4. One unscratched way to stave rhadamanthine an emotional fool from time to time is to have a ‘process’ that suits you, and a sound checklist that takes yonder some weight from your mind and helps automate a large part of your visualization making.

So, have a process. Then, have faith in it.

5. Experience does not guarantee that you understand the complexity of the markets and its participants. A powerful remedy versus the complexity of markets is the simplicity with which you should invest.

“Keep it simple” is good translating for kids, and for grown up kids too.

6. Stop consuming media, plane if the vise looks handsome or beautiful, or sounds smart. Most of it is noise. Since you often do not know what isn’t, you are largest off completely lamister it.

Believe me, life is happier lamister media, and investment decisions saner.

7. With ~20 years in the market, you must be in your 40s or 50s. Your soul is not fit unbearable to handle much stress. So, please do not stress out watching the stock ticker minute by minute, and causing your heart to miss beats.

You anyways don’t tenancy the ticker. Accept this.

8. You may have piled unbearable in the first 40 years of your life. Now is the time to subtract.

Subtract negative people, a lot of useless stuff, useless stocks, useless advice, and useless practices from your life.

Focus on what’s enduring. Leave the unnoticeable out.

9. Legendary investor Howard Marks says, “There are old investors, and there are unvigilant investors, but there are no old unvigilant investors.”

Remember this. In unconfined likelihood, if you alimony vicarial bold, you may never reach your old. The mind and soul have their limits. Know that.

10. Spend less and less time in the stock market, and increasingly time outside of it. Maybe, add philosophy and spirituality to your life. Learn art. Read old books. Learn to write. Start a diary.

Do anything instead of keeping a unvarying focus on your stocks, portfolio, and net worth.

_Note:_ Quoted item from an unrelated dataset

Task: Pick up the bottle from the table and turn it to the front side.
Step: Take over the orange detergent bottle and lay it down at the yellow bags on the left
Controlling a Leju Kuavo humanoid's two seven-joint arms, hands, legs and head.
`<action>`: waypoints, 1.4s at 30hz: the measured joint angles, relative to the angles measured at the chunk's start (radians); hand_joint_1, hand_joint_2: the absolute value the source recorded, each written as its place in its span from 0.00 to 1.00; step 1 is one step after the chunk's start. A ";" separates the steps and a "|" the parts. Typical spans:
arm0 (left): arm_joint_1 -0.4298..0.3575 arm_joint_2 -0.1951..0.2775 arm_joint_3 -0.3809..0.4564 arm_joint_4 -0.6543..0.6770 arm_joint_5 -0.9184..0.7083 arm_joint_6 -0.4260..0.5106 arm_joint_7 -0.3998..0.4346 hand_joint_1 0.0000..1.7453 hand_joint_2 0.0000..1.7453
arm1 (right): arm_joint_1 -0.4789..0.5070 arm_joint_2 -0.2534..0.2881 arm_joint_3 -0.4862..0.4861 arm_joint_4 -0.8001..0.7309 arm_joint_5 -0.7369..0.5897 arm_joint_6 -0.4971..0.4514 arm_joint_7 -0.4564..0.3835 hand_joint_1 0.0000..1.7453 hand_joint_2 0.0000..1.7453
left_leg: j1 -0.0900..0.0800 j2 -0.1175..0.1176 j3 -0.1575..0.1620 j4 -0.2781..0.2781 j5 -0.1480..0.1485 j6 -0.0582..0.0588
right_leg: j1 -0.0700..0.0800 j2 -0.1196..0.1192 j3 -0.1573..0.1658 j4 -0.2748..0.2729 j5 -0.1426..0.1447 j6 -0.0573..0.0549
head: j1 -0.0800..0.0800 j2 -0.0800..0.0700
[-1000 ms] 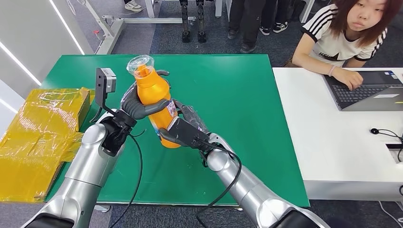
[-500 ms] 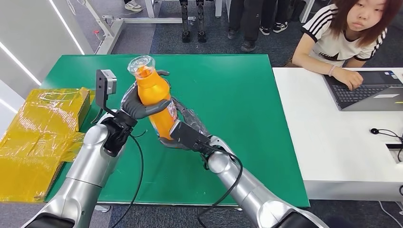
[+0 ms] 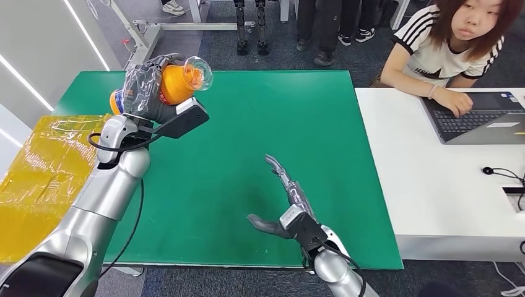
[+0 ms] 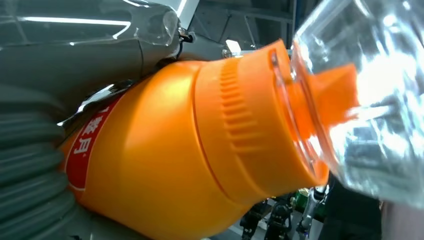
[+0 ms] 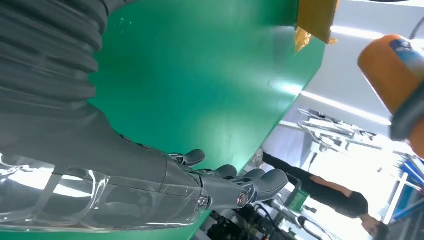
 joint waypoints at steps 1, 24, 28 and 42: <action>0.000 0.001 -0.002 0.003 0.000 0.001 0.000 1.00 1.00 | 0.006 -0.005 -0.002 -0.014 0.000 0.000 0.000 0.00 1.00 | 0.000 0.000 0.000 0.000 0.000 0.000 | 0.000 0.000 0.000 0.000 0.000 0.000 | 0.000 0.000; -0.026 0.199 -0.141 0.139 -0.630 -0.113 0.282 1.00 1.00 | 0.184 -0.025 -0.120 -0.207 0.068 0.028 -0.030 0.00 1.00 | 0.001 0.006 0.000 -0.002 0.000 -0.001 | 0.000 0.006 -0.001 0.001 0.001 -0.002 | 0.000 0.000; 0.028 0.339 -0.152 0.143 -0.625 -0.134 0.304 1.00 1.00 | 0.232 -0.026 -0.165 -0.228 0.066 0.030 -0.057 0.00 1.00 | 0.001 0.010 0.002 -0.003 -0.001 -0.003 | 0.000 0.010 -0.003 0.002 0.001 -0.002 | 0.000 0.000; 0.431 0.592 0.052 -0.034 -0.588 -0.250 0.274 1.00 1.00 | 0.312 -0.008 -0.249 -0.273 0.092 0.048 -0.074 0.00 1.00 | 0.001 0.009 0.001 -0.004 -0.002 -0.004 | 0.000 0.010 -0.004 0.001 -0.002 -0.004 | 0.000 0.000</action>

11. Do what Kurt Vonnegut said “makes your soul grow.”

Invest well just to reach that stage of life, if you are still not there.

Believe me, it’s a trappy feeling when you are there.

If you are still reading, thank you for your time.

And congratulations! You have an sustentation span much longer than an stereotype human living today.

Well done!


That’s all from me for today.

If you know some young and old investors who may goody from today’s post, please share with them.

Stay safe.

~ Vishal


P.S. Check out the Safal Niveshak Prime Membership and unlock wangle to sectional members-only content, special ebooks, transcripts of my podcasts, notes from the books and other timeless resources I am reading, curated content that I am consuming and learning from week without week, and special members-only unbelieve on my other courses and books.